For more information on Maine’s Register of Big Trees and to receive a copy of the 2011-12 register when available, write to: Jan Santerre, Big Tree Coordinator, Maine Forest Service, 22 State House Station, Augusta, ME 04333, or call 800-367-0223.
To view the register, visit the Project Canopy website at projectcanopy.maine.gov.
AUGUSTA — Know any really big trees in your neck of the woods?
If so, Jan Ames Santerre, director of the Maine Forest Service‘s Project Canopy in Augusta, would like to hear from you.
Nominations for the 2011-12 Maine Register of Big Trees can be submitted through Dec. 31 to Santerre, Big Tree Coordinator at the Maine Forest Service, 22 State House Station, Augusta, ME 04333; or call 800-367-0223.
“State champion big trees capture our imagination for their size and strength,” she said Wednesday in a report.
“There is more to a champion, however, than just its size,” Santerre said. “They are symbols of all the good work that trees do for the quality of the environment and our quality of life.”
Since 1949, the forest service has been compiling a list of the largest known specimens of native and naturalized trees in the state. The 2009-10 register contains 159 trees, representing 149 species, Santerre said.
“Of these, the (Maine Forest Service) has been notified that four are dead, including the New England Champion American elm located in Yarmouth, known affectionately as ‘Herbie’ and determined to be 217 years old at its demise,” she said.
The forest service, which is under the Maine Department of Conservation, receives 30 to 40 valid Big Tree nominations each year, Santerre said.
“There is quite a bit of competition,” she said. “There are some very big trees on the list. Most of them are true to their species form, which isn’t necessarily true in general.”
Santerre or Forest Service foresters measure Maine’s Big Tree candidates for the register, which is printed in book form and is also available online.
To determine a champion, each tree is given a score based on a formula that adds circumference in inches, height in feet and one-quarter of the crown spread.
In addition to 159 state champions, Maine has two trees that are tops in their species and are listed on the national register, Santerre said.
One is a yellow birch in Wayne, with 343 points.

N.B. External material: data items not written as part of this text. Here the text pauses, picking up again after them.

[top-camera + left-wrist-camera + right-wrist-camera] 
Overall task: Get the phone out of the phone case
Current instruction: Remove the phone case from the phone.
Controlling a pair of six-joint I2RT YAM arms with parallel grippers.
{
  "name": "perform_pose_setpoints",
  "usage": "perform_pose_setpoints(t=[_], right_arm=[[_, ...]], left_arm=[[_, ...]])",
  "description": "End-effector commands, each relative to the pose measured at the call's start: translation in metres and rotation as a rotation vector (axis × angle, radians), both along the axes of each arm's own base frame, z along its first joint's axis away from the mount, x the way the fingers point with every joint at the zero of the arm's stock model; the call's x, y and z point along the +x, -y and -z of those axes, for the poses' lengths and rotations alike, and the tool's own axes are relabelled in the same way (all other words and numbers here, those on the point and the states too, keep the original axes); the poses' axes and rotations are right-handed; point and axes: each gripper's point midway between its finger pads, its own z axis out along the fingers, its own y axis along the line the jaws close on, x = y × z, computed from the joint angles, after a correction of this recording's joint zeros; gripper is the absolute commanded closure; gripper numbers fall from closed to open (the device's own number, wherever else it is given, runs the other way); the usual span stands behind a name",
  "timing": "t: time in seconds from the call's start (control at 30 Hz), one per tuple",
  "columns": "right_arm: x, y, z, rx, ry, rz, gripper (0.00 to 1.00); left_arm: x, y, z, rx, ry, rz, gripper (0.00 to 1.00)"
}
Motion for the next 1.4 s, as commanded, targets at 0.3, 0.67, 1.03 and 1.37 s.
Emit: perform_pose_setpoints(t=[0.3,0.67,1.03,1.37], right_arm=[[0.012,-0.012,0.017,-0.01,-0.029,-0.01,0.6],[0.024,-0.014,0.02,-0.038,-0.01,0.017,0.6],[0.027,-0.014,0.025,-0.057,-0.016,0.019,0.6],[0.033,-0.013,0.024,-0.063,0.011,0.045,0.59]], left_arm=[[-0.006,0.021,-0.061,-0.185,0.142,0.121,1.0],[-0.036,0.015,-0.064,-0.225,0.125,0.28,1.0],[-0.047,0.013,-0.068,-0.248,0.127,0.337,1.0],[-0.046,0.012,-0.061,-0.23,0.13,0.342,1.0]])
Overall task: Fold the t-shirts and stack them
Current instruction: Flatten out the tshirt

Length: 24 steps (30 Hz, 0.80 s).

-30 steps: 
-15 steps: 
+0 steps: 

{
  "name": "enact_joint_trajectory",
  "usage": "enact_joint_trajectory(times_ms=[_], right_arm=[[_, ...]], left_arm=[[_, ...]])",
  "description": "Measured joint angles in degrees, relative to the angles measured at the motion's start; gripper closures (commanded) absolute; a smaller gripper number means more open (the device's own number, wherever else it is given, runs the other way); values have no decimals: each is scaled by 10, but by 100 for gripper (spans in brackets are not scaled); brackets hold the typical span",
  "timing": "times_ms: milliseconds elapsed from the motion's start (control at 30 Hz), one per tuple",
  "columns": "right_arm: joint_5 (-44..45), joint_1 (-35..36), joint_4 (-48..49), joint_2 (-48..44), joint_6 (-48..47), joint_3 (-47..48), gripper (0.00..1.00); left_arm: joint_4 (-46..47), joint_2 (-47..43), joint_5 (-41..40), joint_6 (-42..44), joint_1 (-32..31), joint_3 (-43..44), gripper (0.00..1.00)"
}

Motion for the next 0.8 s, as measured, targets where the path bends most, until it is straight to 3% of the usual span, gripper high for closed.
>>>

That tree, she said, is 242 inches in circumference, or just under 6½ feet in diameter; 82 feet tall; and has a 74-foot average crown spread.
This tree is on the cover of the 2009-10 Maine Register of Big Trees.
A bigtooth aspen in Appleton is listed on the 2010 national register, Santerre said.
“Its status is questionable, though, as it was showing severe decline in 2008,” she said.
That tree had a total of 275 points, with 169 inches in circumference, 92 feet in height; and a crown spread of 51 feet.
Previously, a white pine in Morrill was the national champion for its species, with 385 points.
However, in the most recent edition of the national register, the state champion was felled from the register by a rival tree located in Cheshire, N.H., that totals 414 points.
“Trees are here longer than we are,” Santerre said. “There is the potential for them to be windows to our own past and gifts for the future. We plant trees for their beauty, as well as their being gifts for the next generation.”
Most of Maine’s champion trees are found in city parks or cemeteries where they have been nurtured for years, Santerre said.